[Collected data]
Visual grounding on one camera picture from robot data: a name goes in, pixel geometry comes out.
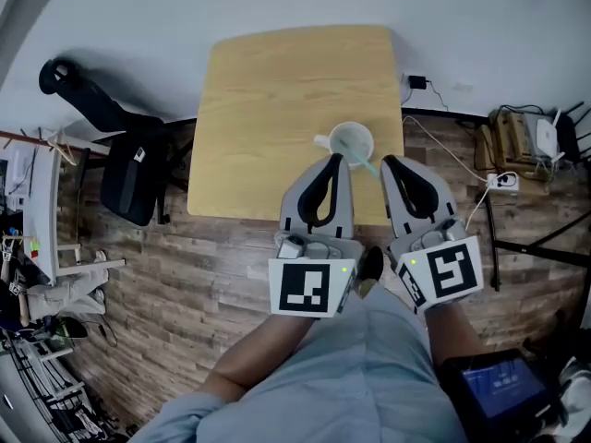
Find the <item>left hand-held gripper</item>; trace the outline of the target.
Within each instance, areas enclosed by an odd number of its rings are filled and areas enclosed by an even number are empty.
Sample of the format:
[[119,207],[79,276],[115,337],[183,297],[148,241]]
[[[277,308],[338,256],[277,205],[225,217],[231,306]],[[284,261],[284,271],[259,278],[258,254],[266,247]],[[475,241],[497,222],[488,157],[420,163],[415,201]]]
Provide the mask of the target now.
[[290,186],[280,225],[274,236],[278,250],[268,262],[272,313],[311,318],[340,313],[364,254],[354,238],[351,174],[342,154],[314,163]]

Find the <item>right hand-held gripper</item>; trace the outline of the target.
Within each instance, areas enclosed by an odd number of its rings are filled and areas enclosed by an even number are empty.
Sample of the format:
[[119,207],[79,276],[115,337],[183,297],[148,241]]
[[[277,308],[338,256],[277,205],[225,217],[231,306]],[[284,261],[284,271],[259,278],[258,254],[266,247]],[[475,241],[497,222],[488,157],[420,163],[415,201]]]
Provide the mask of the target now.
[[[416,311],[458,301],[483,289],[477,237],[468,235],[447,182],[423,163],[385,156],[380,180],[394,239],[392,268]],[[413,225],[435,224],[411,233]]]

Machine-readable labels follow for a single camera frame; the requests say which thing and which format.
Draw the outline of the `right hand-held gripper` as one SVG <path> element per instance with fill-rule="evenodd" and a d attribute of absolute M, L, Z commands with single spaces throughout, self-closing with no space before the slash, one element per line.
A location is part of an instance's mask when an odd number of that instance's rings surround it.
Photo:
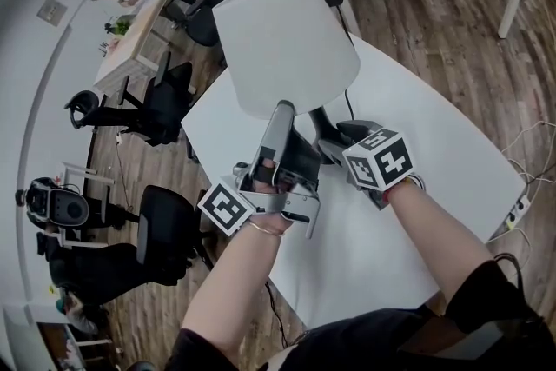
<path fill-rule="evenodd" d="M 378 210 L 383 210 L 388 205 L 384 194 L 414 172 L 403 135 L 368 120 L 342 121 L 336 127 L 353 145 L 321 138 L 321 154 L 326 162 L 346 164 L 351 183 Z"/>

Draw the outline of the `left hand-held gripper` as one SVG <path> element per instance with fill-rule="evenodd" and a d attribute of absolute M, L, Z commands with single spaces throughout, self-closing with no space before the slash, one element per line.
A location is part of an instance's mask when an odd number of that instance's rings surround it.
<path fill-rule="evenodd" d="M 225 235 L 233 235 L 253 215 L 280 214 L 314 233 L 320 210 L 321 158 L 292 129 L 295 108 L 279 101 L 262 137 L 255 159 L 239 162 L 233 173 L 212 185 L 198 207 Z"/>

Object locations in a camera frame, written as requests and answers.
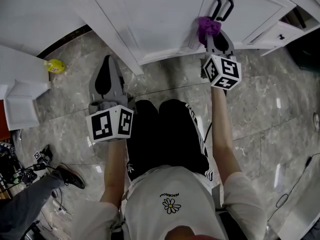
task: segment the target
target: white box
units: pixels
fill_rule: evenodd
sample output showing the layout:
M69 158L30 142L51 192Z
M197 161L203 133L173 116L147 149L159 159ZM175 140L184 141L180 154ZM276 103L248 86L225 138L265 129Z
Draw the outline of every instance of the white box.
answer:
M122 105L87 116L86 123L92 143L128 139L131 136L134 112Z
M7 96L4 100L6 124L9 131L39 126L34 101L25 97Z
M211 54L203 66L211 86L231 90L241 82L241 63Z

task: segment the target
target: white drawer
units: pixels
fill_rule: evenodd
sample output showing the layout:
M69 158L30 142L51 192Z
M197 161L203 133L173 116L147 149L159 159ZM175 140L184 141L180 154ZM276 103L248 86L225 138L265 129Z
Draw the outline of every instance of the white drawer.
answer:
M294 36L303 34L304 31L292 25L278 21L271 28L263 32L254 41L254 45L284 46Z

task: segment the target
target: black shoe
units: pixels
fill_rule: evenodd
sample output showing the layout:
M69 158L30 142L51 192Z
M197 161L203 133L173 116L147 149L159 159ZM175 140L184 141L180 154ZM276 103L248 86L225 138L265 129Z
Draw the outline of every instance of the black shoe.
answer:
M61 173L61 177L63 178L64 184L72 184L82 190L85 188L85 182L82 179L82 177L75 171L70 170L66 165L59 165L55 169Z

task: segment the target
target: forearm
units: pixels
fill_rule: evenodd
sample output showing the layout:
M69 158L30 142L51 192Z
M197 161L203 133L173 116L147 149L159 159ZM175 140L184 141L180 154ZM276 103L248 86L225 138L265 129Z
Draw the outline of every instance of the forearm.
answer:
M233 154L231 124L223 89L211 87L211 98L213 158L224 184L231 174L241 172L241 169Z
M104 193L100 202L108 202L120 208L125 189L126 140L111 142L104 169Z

_Problem description_: Copy out all the data above exactly, minus the images.

_Exercise output_:
Visual grounding on one camera picture from robot data: a name goes in, pixel geometry comes out.
Find the <item>left hand-held gripper</item>; trace the outline of the target.
Within each instance, areas enclosed by an odd number of its rings are filled and areas enclosed by an even number are empty.
Sample of the format:
[[119,207],[79,276],[115,337],[183,297],[148,241]]
[[[277,308],[338,256],[277,205],[225,217],[231,306]],[[284,261],[284,271],[259,278],[258,254],[266,247]],[[475,241],[497,222],[488,157],[420,163],[415,201]]]
Provide the mask of the target now.
[[290,186],[280,225],[274,236],[278,250],[268,262],[272,313],[311,318],[340,313],[364,254],[354,238],[351,174],[342,154],[314,163]]

Find the <item>right hand-held gripper</item>; trace the outline of the target.
Within each instance, areas enclosed by an odd number of its rings are filled and areas enclosed by an even number are empty.
Sample of the format:
[[119,207],[79,276],[115,337],[183,297],[148,241]]
[[[277,308],[338,256],[277,205],[225,217],[231,306]],[[284,261],[284,271],[259,278],[258,254],[266,247]],[[475,241],[497,222],[488,157],[420,163],[415,201]]]
Provide the mask of the target now.
[[[416,311],[458,301],[483,289],[477,237],[468,235],[447,182],[423,163],[385,156],[380,180],[394,239],[392,268]],[[413,225],[435,224],[411,233]]]

Machine-readable labels follow for a single camera frame; the requests say which thing and which format.
Draw the outline of the `right hand-held gripper` as one SVG <path> element per instance with fill-rule="evenodd" and a d attribute of absolute M, L, Z commands with single spaces throughout, self-closing with no space before the slash, one element per line.
A location is part of an instance's mask when an odd number of that instance's rings surround it.
Photo:
<path fill-rule="evenodd" d="M 378 210 L 383 210 L 388 205 L 384 194 L 414 172 L 403 135 L 368 120 L 342 121 L 336 127 L 353 145 L 321 138 L 321 154 L 326 162 L 346 164 L 351 183 Z"/>

Draw the outline of the `left hand-held gripper` as one SVG <path> element per instance with fill-rule="evenodd" and a d attribute of absolute M, L, Z commands with single spaces throughout, self-closing with no space before the slash, one element per line.
A location is part of an instance's mask when an odd number of that instance's rings surround it.
<path fill-rule="evenodd" d="M 225 235 L 233 235 L 253 215 L 280 214 L 314 233 L 320 210 L 321 158 L 292 129 L 295 108 L 279 101 L 262 137 L 255 159 L 239 162 L 233 173 L 212 185 L 198 207 Z"/>

Object locations in a camera frame, written as requests and answers.
task: segment the target
target: white box
units: pixels
fill_rule: evenodd
sample output showing the layout:
M69 158L30 142L51 192Z
M197 161L203 133L173 116L147 149L159 159ZM175 140L184 141L180 154ZM276 103L248 86L225 138L265 129Z
Draw the outline of every instance of the white box.
answer:
M122 105L87 116L86 123L92 143L128 139L131 136L134 112Z
M7 96L4 100L6 124L9 131L39 126L34 101L25 97Z
M211 54L203 66L211 86L231 90L241 82L241 63Z

task: segment the target
target: white drawer
units: pixels
fill_rule: evenodd
sample output showing the layout:
M69 158L30 142L51 192Z
M197 161L203 133L173 116L147 149L159 159ZM175 140L184 141L180 154ZM276 103L248 86L225 138L265 129Z
Draw the outline of every instance of the white drawer.
answer:
M294 36L303 34L304 31L292 25L278 21L271 28L263 32L254 41L254 45L284 46Z

task: segment the target
target: black shoe
units: pixels
fill_rule: evenodd
sample output showing the layout:
M69 158L30 142L51 192Z
M197 161L203 133L173 116L147 149L159 159ZM175 140L184 141L180 154ZM276 103L248 86L225 138L265 129Z
Draw the outline of every instance of the black shoe.
answer:
M61 173L61 177L63 178L64 184L72 184L82 190L85 188L85 182L82 179L82 177L75 171L70 170L66 165L59 165L55 169Z

task: segment the target
target: forearm
units: pixels
fill_rule: evenodd
sample output showing the layout:
M69 158L30 142L51 192Z
M197 161L203 133L173 116L147 149L159 159ZM175 140L184 141L180 154ZM276 103L248 86L225 138L265 129Z
Draw the outline of every instance of the forearm.
answer:
M233 154L231 124L223 89L211 87L211 98L213 158L224 184L231 174L241 172L241 169Z
M104 193L100 202L108 202L120 208L125 189L126 140L111 142L104 169Z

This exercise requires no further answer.